Gartner analysts presented the survey findings during Gartner Symposium/ITxpo in Australia this week.

The 2018 Gartner CIO Agenda Survey of 3,160 CIOs worldwide included 537 across 17 countries in Asia Pacific (113 of those in Australia and New Zealand), representing approximately US$3.4 trillion in revenue/public sector budgets and $49 billion in IT spending.

The changing role of the CIO

The survey indicates that 95% of CIOs expect their jobs to change or be remixed due to digitalisation.

While world-class IT delivery is a given, it will increasingly take up less of the CIO's time.

Respondents believe that the two biggest shifts in the CIO role will be becoming a change leader, followed by increased and broader responsibilities.

Inevitably, the job of CIO will extend beyond the traditional delivery roles to other areas of the business, such as innovation management and talent development.

"The nature of the CIO's job has changed from the role of delivery executive to that of IT business executive – from controlling cost and engineering processes, to driving revenue and exploiting data," says Rowsell-Jones.

"Leaders are rapidly scaling their digital businesses, making the remainder of this year and 2018 a defining moment for CIOs who don't want to be left behind."

The survey results show that Asia Pacific CIOs increasingly have responsibility for areas of the business outside traditional IT, but significantly less than global peers.

44% are responsible for digital transformation (55% globally); 37% for innovation (54% globally) and 17% for enterprise change (28% globally).

"In some parts of Asia especially, it's hard for CIOs to get the authority to act outside of the narrow confines of IT," says Rowsell-Jones.

"Nevertheless, that does not mean they should abrogate their responsibility to bring about far reaching enterprise change."

Enterprise IT budget growth

CIOs in Asia Pacific expect their budgets to grow 5.1% in 2018, higher than the global average of 3%, according to the survey.

In Australia and New Zealand, CIOs are expecting an average 3.2% increase in IT budgets, an improvement from the 2% increase expected last year.

"IT budget growth across the whole of Asia Pacific is strong this year as enterprises digitalise," says Rowsell-Jones.

"In Asia Pacific, CIOs are on the road from digital experimentation to digital scaling, according to the survey findings.

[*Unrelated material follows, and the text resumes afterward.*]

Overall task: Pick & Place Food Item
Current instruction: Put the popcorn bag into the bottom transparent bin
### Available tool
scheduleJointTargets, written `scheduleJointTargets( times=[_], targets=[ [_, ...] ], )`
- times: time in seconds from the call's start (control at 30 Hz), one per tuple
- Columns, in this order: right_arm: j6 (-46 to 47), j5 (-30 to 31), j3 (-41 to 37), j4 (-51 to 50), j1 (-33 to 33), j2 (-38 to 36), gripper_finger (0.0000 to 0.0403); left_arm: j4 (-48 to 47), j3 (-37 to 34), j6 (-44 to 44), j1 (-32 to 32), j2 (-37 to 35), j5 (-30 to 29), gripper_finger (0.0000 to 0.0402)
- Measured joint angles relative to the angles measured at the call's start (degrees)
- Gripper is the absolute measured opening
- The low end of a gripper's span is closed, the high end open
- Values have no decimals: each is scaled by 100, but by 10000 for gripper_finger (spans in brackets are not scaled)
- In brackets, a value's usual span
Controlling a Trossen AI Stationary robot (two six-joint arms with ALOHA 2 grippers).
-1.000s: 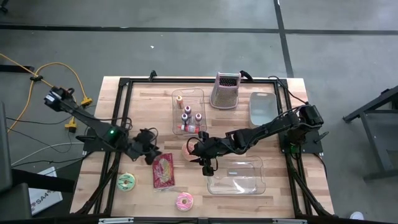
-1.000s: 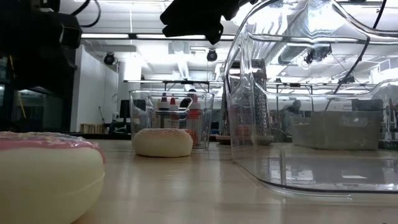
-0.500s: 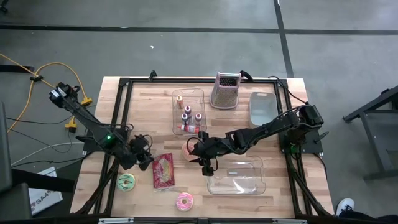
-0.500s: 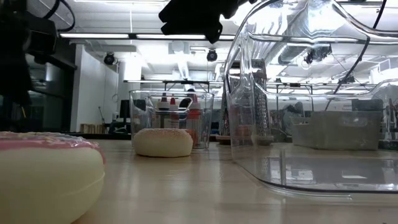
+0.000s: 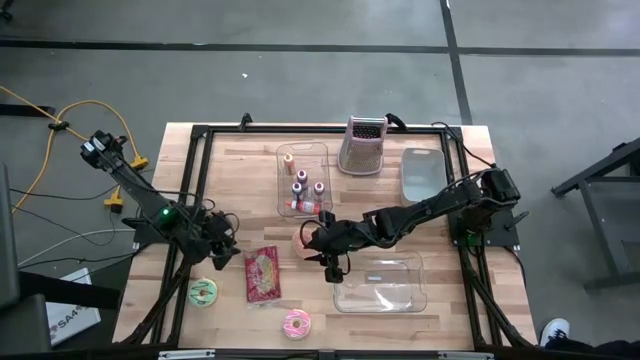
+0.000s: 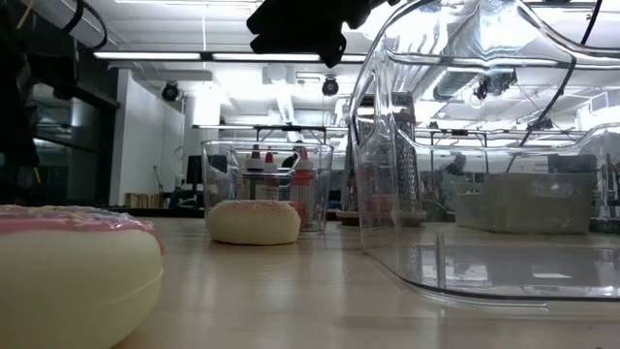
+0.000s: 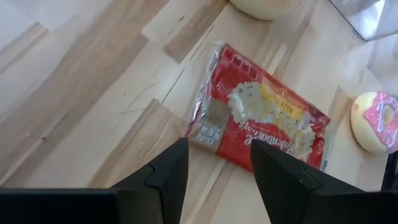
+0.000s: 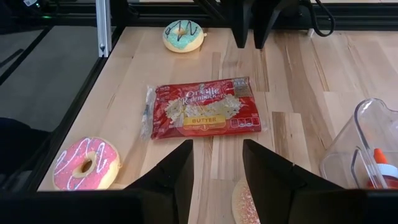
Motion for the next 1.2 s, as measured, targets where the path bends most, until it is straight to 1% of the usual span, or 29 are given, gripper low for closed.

However, a wall exists between those early digital experiments and pilots, and those that have achieved digital scale. Only 15% have achieved digital scale and 3% are already at the stage of harvesting and refining their digital strategies, which is on par with global peers.

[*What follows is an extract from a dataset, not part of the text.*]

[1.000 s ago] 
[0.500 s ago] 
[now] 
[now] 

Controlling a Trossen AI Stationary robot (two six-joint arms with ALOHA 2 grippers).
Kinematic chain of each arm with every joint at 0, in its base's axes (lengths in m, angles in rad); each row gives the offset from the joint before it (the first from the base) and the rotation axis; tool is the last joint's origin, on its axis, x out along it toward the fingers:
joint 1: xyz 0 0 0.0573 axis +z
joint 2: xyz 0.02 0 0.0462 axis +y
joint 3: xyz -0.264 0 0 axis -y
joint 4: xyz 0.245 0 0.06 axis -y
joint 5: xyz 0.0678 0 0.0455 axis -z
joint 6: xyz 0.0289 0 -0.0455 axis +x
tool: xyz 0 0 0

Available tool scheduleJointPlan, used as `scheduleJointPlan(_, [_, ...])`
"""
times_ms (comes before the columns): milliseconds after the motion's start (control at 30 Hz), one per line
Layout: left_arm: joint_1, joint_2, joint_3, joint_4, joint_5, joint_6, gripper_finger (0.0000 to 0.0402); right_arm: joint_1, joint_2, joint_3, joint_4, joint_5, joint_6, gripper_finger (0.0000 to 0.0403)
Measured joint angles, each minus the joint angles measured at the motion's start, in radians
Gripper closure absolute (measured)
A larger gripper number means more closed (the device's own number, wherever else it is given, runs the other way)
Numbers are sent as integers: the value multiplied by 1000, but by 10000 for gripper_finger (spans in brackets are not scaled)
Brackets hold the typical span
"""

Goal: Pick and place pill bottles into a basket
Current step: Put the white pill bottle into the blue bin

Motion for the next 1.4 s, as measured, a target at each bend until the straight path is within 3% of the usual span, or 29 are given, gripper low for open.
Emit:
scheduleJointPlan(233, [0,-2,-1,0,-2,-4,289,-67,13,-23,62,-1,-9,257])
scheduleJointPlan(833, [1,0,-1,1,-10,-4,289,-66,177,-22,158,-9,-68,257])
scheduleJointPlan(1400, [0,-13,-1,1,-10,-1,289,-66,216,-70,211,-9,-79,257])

The main barrier appears to be organisational culture, according to 42% of Asia Pacific CIOs (46% globally).

This is followed by a shortage of talent (24%) and resources (19%).

"CIOs need to identify the cultural behaviours that currently exist and what the future state vision is," says Rowsell-Jones.

"In doing so, they must recognise existing cultural strengths and position cultural change as 'the next chapter,' rather than a massive overhaul, to respect employees' contributions and invite them to come along on the journey."